For larger refactors with lots of file changes, we can use the Auto Split feature which uses AI to group changes into logical commits. "100 file changes → 12 commits" etc. We use mostly recursive algorithms + AI to figure out the best possible split for the changes given.
Because local models like Apple Foundation Models (AFM) are constrained to tiny context windows (~4K tokens), the system is built on a highly parallel, adaptive "Divide and Conquer" pipeline
Phase 1: Static Graph Pre-Clustering (Zero AI Cost)
Before invoking AI, Omni builds a deterministic relationship graph. By locally parsing ASTs and regex import statements (e.g., detecting that UserProfile.tsx imports useUserData.ts), it groups obvious dependencies and automatically pairs test files with their implementations (e.g., grouping UserService.ts with UserService.test.ts). This instantaneous step resolves 80% of file relationships for free.
Phase 2: AI Refinement (The Micro-Pipeline)
For ambiguous files, Omni creates a lightweight "File Dossier" (path, diff summary, change type, domain) and feeds it to the LLM. To bypass the 4K token limit of local models, Omni runs an Ultra-Lean Pipeline:
Classify: Many parallel micro-calls to classify each file (feature, fix, chore) using heavily structured, non-natural language prompts (e.g., feat user cache-user-fetch).
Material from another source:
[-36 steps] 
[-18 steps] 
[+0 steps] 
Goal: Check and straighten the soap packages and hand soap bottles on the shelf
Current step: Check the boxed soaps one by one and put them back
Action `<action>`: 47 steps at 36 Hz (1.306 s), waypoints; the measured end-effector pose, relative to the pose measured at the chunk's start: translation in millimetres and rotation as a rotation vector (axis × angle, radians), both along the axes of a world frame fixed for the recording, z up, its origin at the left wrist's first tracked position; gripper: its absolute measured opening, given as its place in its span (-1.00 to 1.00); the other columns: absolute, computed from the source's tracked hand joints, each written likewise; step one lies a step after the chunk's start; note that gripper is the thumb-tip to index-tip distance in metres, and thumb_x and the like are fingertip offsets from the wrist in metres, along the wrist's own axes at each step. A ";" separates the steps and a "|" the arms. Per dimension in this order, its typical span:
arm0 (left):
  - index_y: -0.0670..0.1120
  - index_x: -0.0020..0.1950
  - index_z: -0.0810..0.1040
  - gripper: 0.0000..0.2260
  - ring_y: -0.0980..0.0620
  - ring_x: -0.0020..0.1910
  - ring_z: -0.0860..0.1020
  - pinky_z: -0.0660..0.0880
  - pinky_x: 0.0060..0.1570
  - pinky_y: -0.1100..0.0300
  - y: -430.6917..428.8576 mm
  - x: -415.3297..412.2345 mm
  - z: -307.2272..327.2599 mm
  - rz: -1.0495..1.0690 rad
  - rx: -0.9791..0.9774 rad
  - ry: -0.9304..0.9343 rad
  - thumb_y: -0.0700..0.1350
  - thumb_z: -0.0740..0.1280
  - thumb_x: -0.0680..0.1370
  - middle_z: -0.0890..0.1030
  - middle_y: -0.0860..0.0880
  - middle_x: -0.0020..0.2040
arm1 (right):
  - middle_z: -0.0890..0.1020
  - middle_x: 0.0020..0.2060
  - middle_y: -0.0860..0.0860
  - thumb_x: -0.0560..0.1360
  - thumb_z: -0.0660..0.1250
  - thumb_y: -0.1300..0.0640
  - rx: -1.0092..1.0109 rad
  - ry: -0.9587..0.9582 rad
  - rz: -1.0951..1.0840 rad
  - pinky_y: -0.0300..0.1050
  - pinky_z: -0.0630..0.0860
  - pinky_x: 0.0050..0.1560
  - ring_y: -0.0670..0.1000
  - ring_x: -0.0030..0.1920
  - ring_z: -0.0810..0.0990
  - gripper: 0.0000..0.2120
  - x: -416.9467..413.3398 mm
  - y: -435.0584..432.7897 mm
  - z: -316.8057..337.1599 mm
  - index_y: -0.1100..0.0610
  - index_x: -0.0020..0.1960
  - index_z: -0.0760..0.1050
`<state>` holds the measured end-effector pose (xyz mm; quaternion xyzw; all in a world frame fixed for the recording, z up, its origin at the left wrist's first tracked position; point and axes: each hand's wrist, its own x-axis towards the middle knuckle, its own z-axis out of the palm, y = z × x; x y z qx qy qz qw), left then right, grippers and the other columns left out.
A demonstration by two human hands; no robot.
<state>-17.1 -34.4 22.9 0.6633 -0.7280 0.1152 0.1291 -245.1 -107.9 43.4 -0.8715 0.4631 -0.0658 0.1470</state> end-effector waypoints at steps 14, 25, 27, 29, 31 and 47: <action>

Cluster: Batching 25 tiny summaries per call to let the AI determine which files belong together semantically.
Merge: Reconciling groups across batches.
Adaptive Scaling for Cloud Models
While built to survive on 4K-token local models, the architecture detects capabilities dynamically. If a user provides an API key for a massive-context model like Gemini 3.1 Pro or GPT-5.2, Omni pivots from the "Micro-Pipeline" strategy to a "Single-Pass" strategy — dumping all 47 file dossiers into a single call for superior, instantaneous relationship mapping.